TASK PROMPT: What is needed is every line of the material that contains "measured".

DATASET EXTRACT:
※ ※ ※

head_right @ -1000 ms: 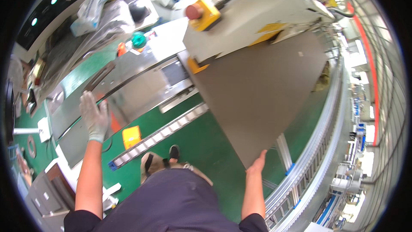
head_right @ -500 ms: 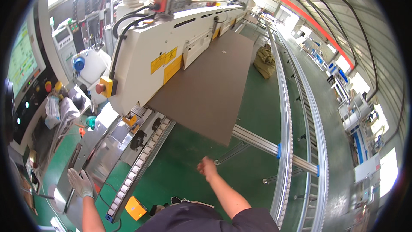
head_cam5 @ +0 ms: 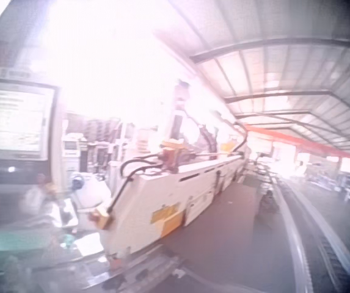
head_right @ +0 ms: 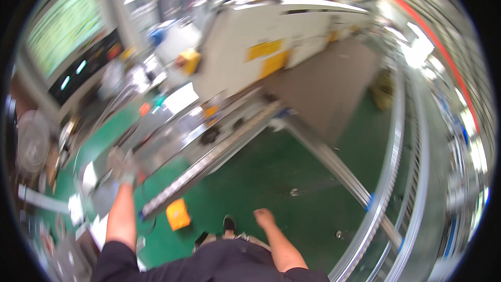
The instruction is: The person picks up flat panels from a stack, places them onto a conveyor belt for processing by a machine, and then transfers the processed panels to another stack.
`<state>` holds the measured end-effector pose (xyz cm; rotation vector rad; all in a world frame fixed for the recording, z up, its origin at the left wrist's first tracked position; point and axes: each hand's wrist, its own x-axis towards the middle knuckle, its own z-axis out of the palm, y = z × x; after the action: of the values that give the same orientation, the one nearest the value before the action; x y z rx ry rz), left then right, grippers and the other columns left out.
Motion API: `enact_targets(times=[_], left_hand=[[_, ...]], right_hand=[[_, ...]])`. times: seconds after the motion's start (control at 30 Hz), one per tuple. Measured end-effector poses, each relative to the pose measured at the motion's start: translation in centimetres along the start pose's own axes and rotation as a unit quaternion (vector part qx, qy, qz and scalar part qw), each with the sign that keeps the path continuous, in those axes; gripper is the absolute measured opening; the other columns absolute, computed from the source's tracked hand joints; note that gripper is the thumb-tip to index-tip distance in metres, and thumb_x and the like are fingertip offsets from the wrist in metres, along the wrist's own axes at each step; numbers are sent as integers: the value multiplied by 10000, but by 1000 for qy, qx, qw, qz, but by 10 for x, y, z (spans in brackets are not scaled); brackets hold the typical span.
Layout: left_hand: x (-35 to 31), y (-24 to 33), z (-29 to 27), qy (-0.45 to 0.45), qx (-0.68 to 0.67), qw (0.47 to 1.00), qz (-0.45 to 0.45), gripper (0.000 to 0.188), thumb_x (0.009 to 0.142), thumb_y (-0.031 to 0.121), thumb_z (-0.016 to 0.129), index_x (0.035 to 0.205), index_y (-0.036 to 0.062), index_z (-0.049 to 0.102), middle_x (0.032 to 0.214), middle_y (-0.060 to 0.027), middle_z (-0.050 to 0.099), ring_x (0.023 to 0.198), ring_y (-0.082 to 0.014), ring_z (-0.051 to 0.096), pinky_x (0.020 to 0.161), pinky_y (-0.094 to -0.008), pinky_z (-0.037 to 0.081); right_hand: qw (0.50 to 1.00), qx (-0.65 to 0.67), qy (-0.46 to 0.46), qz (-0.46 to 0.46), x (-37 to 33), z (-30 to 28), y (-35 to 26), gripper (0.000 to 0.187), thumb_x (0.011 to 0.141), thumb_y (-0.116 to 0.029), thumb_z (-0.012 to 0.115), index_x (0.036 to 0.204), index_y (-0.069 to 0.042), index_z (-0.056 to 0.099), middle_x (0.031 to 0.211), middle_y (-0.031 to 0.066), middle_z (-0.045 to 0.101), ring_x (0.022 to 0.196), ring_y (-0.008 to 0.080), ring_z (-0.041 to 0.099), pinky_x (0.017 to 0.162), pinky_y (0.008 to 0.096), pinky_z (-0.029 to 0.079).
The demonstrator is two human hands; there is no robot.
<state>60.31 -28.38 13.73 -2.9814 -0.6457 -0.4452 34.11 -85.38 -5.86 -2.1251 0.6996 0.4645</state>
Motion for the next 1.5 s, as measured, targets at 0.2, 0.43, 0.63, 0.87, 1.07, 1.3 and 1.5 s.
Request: enact_targets(times=[0.2,0.43,0.63,0.87,1.07,1.3,1.5], left_hand=[[5,10,24,-2,-69,996,-53,821,998,558,452,1579,-1,298,1648,-209,287,1541,-385,218,1260,-490,145],[-84,-29,-12,59,-284,955,-64,421,924,347,632,1220,48,640,1208,-201,656,1149,-386,600,1023,-494,452],[-241,-162,-78,107,-327,932,111,326,881,230,697,1136,33,642,1182,-180,641,1166,-372,567,1088,-485,393],[-454,-455,-146,132,167,882,-421,583,924,360,620,1371,-8,553,1470,-266,490,1390,-458,398,1166,-539,299],[-595,-497,-128,263,-270,612,-696,622,880,286,781,1357,-40,551,1242,-176,591,1138,-271,572,1014,-374,464],[-589,-476,-183,205,-549,361,-725,275,985,305,661,1090,54,621,916,-45,648,749,-196,640,683,-336,547],[-607,-466,-167,199,-743,172,-616,491,1049,449,518,1252,7,584,1082,-132,717,946,-307,691,858,-421,566]], right_hand=[[962,134,-76,225,-33,-8,63,290,1029,-372,563,1103,-100,631,874,58,707,655,170,659,507,329,512],[968,93,-175,152,-53,33,-4,259,993,-361,594,1140,-150,621,924,9,684,770,150,655,635,341,497],[970,-26,-223,91,-73,95,-52,270,1030,-342,569,1183,-121,602,864,-5,656,683,96,596,540,259,413],[946,-113,-301,-38,-83,176,-108,306,1015,-326,600,1206,-90,634,921,-4,670,719,86,605,577,258,441],[930,-114,-347,-50,-181,259,-191,317,1011,-333,601,1230,-107,636,974,-2,700,794,92,652,624,260,463],[837,-141,-516,-117,-299,380,-256,376,1006,-341,611,1257,-62,637,1036,44,722,890,133,669,740,283,493],[735,-139,-639,-176,-427,440,-295,368,1024,-336,590,1258,-56,636,1084,50,713,948,130,658,797,287,483]])
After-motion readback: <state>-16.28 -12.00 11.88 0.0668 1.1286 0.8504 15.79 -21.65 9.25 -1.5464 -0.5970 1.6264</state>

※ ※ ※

COMPLETED TASK:
`<state>` holds the measured end-effector pose (xyz cm; rotation vector rad; all in a world frame fixed for the recording, z up, its origin at the left wrist's first tracked position; point and axes: each hand's wrist, its own x-axis towards the middle knuckle, its own z-axis out of the palm, y = z × x; after the action: of the values that give the same orientation, the one nearest the value before the action; x y z rx ry rz), left then right, grippers and the other columns left out.
Motion API: `enact_targets(times=[_], left_hand=[[_, ...]], right_hand=[[_, ...]])`. times: seconds after the motion's start (control at 30 Hz), one per tuple. Measured end-effector poses, each relative to the pose measured at the motion's start: translation in centimetres along the start pose's own axes and rotation as a unit quaternion (vector part qx, qy, qz and scalar part qw), each with the sign that keeps the path continuous, in those axes; gripper is the absolute measured opening; the other columns absolute, computed from the source's tracked hand joints; note that gripper is the thumb-tip to index-tip distance in metres, and thumb_x and the like are fingertip offsets from the wrist in metres, along the wrist's own axes at each step; numbers are sent as integers: the value multiplied by 10000, but by 1000 for qy, qx, qw, qz, but by 10 for x, y, z (spans in brackets are not scaled); brackets hold the typical span.
Motion for the next 1.5 s, as measured, targets at 0.2, 0.43, 0.63, 0.87, 1.07, 1.3 and 1.5 s.

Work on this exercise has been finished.